▸ **ABOUT THIS TASK**
Begin at the line below that holds "Detect person's hand." and end at the line that holds "<point>202,266</point>", transcribing each line exactly and skipping any picture.

+++

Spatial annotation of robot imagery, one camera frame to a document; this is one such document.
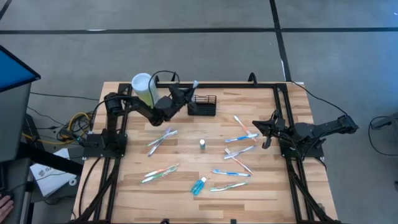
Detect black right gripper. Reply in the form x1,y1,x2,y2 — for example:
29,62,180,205
252,110,292,150

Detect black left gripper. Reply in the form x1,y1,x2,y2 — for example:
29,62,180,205
166,82,197,113

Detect packaged toothbrushes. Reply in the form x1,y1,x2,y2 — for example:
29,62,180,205
233,114,259,143
143,163,180,178

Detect grey purple toothbrush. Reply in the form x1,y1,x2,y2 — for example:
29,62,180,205
223,144,257,161

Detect mint green toothbrush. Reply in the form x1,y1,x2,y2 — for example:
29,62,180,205
145,129,179,148

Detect red orange toothbrush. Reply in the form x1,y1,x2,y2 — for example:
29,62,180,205
223,147,255,175

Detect blue bottle white cap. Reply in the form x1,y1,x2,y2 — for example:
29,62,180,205
190,176,208,197

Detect white green wipes canister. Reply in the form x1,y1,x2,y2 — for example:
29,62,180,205
131,72,161,110

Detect grey chair leg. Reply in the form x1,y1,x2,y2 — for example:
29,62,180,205
371,111,398,130

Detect black monitor stand bar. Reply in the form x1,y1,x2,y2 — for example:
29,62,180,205
17,141,84,177

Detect white printed paper box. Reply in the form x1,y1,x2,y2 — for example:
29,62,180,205
29,147,78,198

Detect computer monitor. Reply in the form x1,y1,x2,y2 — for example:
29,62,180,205
0,45,42,163

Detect person's hand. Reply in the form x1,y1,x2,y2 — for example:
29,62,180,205
0,195,15,222

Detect black wire caddy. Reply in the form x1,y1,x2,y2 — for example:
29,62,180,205
187,94,218,117

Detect black aluminium table frame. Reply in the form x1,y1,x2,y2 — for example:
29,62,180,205
68,72,343,224

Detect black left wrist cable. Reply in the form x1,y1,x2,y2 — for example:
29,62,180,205
147,70,181,108

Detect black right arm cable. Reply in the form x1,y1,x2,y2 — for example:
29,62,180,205
290,80,349,118

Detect black floor cable loop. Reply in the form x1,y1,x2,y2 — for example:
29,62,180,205
368,115,398,157

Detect thin black floor cable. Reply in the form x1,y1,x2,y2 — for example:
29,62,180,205
29,91,100,102

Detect black cable bundle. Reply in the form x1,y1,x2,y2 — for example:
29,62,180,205
55,117,94,146

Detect black left base cable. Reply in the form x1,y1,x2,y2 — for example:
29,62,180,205
77,156,104,220

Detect yellow cable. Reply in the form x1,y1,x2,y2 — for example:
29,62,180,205
21,111,94,146

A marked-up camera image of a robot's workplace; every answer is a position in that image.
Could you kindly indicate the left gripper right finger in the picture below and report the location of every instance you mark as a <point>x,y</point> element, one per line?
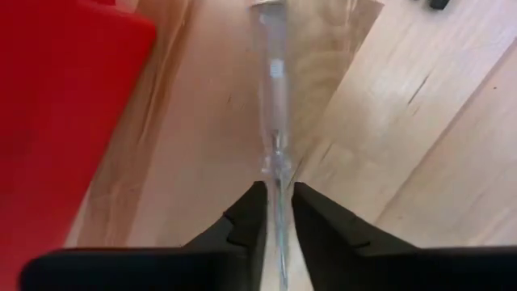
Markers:
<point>363,266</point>

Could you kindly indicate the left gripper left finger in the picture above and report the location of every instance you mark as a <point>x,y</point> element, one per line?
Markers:
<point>202,266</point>

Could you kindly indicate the red plastic bin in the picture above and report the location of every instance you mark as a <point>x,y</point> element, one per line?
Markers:
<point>60,101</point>

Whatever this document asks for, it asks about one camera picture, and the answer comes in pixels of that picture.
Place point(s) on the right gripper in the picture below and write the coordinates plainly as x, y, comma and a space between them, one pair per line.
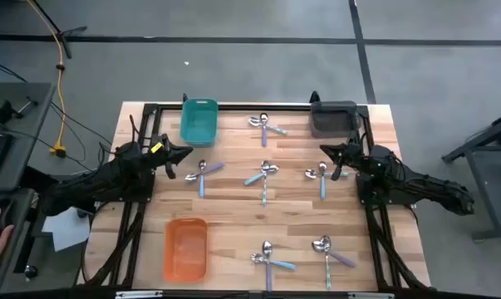
354, 155

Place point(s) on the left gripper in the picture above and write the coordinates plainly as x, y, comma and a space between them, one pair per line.
158, 160

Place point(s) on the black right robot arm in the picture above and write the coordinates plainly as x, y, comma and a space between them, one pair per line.
420, 184

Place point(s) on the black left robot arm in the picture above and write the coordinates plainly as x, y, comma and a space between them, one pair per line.
88, 187

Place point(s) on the yellow label tag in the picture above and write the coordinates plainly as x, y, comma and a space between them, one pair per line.
156, 147

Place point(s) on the grey plastic bin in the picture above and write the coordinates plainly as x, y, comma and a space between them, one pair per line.
333, 122

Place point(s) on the teal plastic bin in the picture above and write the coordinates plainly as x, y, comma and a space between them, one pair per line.
198, 124

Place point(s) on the black floor tape strip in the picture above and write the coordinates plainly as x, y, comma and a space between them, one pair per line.
368, 83
233, 40

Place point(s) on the orange plastic bin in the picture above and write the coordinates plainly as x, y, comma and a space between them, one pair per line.
185, 249

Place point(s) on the white paper sheet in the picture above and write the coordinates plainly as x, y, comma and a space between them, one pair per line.
65, 230

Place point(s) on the grey desk panel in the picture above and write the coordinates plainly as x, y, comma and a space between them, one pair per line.
30, 137
23, 207

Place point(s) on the black tripod stand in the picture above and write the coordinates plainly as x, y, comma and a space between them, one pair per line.
73, 30

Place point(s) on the black computer mouse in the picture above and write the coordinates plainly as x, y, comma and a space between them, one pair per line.
7, 207

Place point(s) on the black desk clamp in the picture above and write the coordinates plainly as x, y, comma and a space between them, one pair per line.
3, 112

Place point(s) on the black round knob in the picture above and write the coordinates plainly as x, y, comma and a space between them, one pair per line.
30, 272

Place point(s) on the black aluminium table frame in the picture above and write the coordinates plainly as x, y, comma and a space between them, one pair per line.
254, 107

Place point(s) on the silver metal bracket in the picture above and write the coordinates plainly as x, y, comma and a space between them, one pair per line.
370, 295
138, 295

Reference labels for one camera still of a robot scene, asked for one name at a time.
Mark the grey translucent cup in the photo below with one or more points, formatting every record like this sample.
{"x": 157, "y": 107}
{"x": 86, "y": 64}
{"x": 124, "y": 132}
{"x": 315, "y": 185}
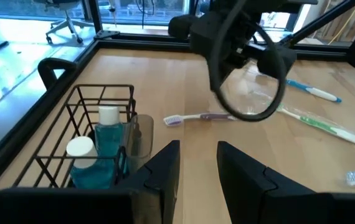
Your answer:
{"x": 143, "y": 137}

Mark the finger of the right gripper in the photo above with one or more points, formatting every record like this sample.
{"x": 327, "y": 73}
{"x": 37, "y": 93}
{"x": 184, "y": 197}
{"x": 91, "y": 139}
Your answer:
{"x": 180, "y": 28}
{"x": 277, "y": 62}

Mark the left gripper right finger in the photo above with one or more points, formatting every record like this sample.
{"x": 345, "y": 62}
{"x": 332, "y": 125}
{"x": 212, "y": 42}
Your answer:
{"x": 249, "y": 193}

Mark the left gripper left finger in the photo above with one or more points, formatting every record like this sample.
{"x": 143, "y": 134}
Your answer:
{"x": 162, "y": 180}

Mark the green white toothbrush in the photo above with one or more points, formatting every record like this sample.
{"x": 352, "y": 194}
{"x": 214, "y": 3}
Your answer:
{"x": 320, "y": 125}

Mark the purple white toothbrush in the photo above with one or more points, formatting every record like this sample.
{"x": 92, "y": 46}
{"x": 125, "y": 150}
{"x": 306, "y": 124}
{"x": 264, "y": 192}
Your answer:
{"x": 208, "y": 117}

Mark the black frame clamp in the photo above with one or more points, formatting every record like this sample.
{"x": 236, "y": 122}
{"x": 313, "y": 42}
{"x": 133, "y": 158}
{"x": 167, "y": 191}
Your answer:
{"x": 56, "y": 63}

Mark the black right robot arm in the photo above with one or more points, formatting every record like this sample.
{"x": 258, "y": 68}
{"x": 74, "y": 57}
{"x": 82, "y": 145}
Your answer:
{"x": 324, "y": 21}

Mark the office chair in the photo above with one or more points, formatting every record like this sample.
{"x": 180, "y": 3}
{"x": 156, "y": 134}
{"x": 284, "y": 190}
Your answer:
{"x": 68, "y": 21}

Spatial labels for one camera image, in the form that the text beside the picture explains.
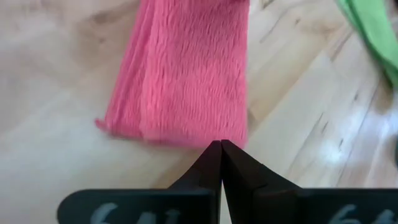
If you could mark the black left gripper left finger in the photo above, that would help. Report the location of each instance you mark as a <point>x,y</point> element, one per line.
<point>171,205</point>

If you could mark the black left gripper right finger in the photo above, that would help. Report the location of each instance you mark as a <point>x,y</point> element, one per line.
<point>295,205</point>

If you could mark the pink microfiber towel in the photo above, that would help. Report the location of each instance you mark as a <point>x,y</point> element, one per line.
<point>192,77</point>

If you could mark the green microfiber towel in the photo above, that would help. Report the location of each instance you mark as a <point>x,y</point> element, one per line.
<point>376,31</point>

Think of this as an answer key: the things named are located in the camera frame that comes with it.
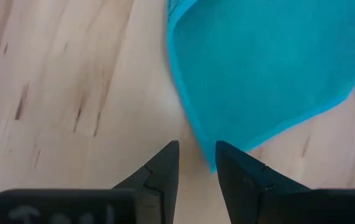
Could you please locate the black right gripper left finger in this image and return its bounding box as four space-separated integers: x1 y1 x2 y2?
0 140 180 224

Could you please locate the teal microfiber towel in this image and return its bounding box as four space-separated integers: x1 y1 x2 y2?
166 0 355 174

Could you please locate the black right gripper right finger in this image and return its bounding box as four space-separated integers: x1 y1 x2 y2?
216 141 355 224

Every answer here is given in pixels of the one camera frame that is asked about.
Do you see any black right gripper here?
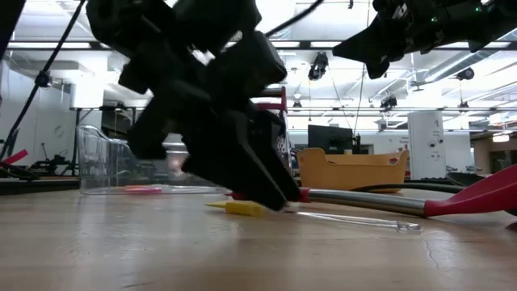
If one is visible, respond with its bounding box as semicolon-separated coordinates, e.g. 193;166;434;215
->
333;0;449;80

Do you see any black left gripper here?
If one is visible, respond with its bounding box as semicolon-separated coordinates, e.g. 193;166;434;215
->
86;0;290;211

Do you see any yellow spatula clear handle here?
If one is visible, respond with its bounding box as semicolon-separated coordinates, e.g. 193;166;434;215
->
204;200;423;234

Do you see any red spoon metal handle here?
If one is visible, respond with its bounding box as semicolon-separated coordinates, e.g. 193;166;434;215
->
225;163;517;218

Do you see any pink spatula clear handle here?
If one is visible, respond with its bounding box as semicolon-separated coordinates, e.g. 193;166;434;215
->
123;184;165;196

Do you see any black plastic spoon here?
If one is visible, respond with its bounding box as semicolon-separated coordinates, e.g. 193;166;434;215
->
446;171;488;188

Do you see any red metal box grater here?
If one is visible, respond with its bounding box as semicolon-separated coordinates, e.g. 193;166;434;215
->
250;86;293;181

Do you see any black computer monitor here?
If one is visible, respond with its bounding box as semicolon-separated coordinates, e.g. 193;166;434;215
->
307;124;355;155

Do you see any yellow plastic bin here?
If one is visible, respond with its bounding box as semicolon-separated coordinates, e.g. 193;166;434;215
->
296;147;410;193

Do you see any white column cabinet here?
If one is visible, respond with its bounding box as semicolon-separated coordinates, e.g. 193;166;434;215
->
407;111;446;180

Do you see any clear plastic bin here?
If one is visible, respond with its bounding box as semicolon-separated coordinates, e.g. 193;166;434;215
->
76;124;233;196

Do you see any black workshop equipment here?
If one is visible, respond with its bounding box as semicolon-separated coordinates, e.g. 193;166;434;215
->
30;141;78;177

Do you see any red and black machine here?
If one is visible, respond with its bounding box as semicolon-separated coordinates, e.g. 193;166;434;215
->
0;148;32;181

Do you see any black ceiling camera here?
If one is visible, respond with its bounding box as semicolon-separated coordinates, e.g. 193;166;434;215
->
307;51;330;82
33;70;53;89
456;66;476;82
379;95;399;111

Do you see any black aluminium table frame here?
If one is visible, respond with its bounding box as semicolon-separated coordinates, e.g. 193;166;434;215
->
0;177;81;196

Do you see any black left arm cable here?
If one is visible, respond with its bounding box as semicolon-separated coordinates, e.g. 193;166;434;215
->
0;0;88;161

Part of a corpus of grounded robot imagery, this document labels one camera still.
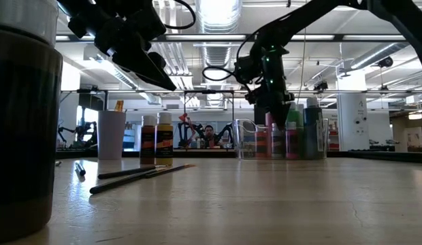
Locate white round pillar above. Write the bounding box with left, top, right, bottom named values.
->
left=336, top=73, right=370, bottom=152

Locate small brown paint bottle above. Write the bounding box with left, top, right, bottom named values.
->
left=140, top=114, right=157, bottom=167

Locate small red paint bottle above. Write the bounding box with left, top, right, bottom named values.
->
left=255, top=131, right=269, bottom=159

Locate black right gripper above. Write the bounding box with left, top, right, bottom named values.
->
left=234, top=46, right=296, bottom=132

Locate large teal paint bottle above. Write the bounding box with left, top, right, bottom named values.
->
left=302, top=97, right=323, bottom=160

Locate large pink paint bottle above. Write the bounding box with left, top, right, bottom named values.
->
left=264, top=112, right=276, bottom=159

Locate clear plastic bin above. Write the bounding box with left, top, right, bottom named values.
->
left=232, top=118, right=330, bottom=161

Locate person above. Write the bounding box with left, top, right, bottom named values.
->
left=202, top=125, right=218, bottom=149

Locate small yellow paint bottle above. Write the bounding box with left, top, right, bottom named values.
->
left=155, top=112, right=174, bottom=167

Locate white cup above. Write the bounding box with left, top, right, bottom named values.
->
left=97, top=110, right=127, bottom=161

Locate red storage shelf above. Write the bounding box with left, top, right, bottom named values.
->
left=328, top=118, right=340, bottom=151

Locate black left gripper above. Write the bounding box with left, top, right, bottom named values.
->
left=57, top=0, right=178, bottom=92

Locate large green paint bottle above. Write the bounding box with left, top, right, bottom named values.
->
left=286, top=108, right=304, bottom=159

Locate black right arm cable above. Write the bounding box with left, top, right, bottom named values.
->
left=201, top=29, right=266, bottom=83

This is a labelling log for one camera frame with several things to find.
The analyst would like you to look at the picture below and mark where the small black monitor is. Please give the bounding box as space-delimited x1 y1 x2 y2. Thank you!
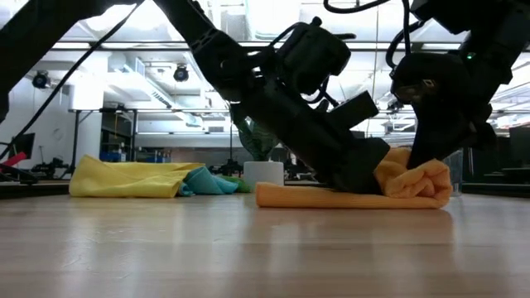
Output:
7 132 36 161

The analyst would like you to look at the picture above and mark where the white cabinet box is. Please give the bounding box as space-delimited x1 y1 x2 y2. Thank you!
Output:
68 80 104 112

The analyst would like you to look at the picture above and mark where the black shelf rack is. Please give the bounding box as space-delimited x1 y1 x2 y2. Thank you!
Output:
98 107 138 163

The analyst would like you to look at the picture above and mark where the black ceiling spotlight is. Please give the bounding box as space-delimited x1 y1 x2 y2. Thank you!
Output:
31 70 51 90
172 64 190 83

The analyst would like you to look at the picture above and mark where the large black monitor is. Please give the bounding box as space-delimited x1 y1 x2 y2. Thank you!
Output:
508 126 530 167

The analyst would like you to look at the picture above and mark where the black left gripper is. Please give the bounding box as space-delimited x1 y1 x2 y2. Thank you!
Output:
243 81 391 195

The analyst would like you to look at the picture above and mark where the orange microfiber towel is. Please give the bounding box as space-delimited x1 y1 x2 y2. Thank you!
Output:
255 147 454 210

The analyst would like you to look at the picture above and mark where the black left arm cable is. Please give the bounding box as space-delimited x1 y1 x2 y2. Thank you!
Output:
0 1 145 161

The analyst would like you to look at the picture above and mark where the blue microfiber towel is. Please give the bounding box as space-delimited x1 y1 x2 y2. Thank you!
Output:
178 165 239 196

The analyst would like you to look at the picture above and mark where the green succulent plant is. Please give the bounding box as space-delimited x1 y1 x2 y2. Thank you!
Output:
231 105 282 163

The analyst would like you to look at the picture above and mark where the red object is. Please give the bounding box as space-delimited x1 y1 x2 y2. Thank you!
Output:
0 151 29 169

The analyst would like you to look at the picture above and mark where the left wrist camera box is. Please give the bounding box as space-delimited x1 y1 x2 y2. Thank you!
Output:
326 90 380 133

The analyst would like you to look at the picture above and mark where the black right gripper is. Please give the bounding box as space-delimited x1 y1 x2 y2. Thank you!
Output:
407 82 498 171

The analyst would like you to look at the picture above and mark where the yellow microfiber towel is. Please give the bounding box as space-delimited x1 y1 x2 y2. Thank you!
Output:
68 154 204 199

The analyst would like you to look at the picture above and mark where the white round plant pot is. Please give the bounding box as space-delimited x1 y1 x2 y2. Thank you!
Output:
243 160 286 192

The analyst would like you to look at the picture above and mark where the green microfiber towel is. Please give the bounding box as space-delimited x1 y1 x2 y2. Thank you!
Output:
219 175 252 194

+++

▸ **EXERCISE SOLUTION**
Detect person's hand. Reply in the form x1,y1,x2,y2 — for example:
29,62,180,205
0,195,15,222

Detect black wire caddy. Reply in the form x1,y1,x2,y2 — for example:
29,62,180,205
187,94,218,117

Detect black aluminium table frame. Reply in the form x1,y1,x2,y2 — for example:
29,62,180,205
68,72,343,224

Detect black left wrist cable. Reply in the form x1,y1,x2,y2 — for example:
29,62,180,205
147,70,181,108

Detect black right arm cable. Reply in the form x1,y1,x2,y2 — for example:
29,62,180,205
290,80,349,118

Detect black floor cable loop. Reply in the form x1,y1,x2,y2 — for example:
29,62,180,205
368,115,398,157

Detect thin black floor cable. Reply in the form x1,y1,x2,y2 — for example:
29,62,180,205
29,91,100,102

Detect black cable bundle. Reply in the form x1,y1,x2,y2 — for example:
29,62,180,205
55,117,94,146

Detect black left base cable. Reply in the form x1,y1,x2,y2 — for example:
29,62,180,205
77,156,104,220

Detect yellow cable. Reply in the form x1,y1,x2,y2 — for example:
29,62,180,205
21,111,94,146

A marked-up camera image of a robot's workplace; every answer is a position in that image.
Could you kindly indicate the left gripper right finger in the picture below and report the location of every instance you mark as a <point>x,y</point> element, one per line?
Markers:
<point>363,266</point>

Could you kindly indicate the left gripper left finger in the picture above and report the location of every instance you mark as a <point>x,y</point> element, one per line?
Markers:
<point>202,266</point>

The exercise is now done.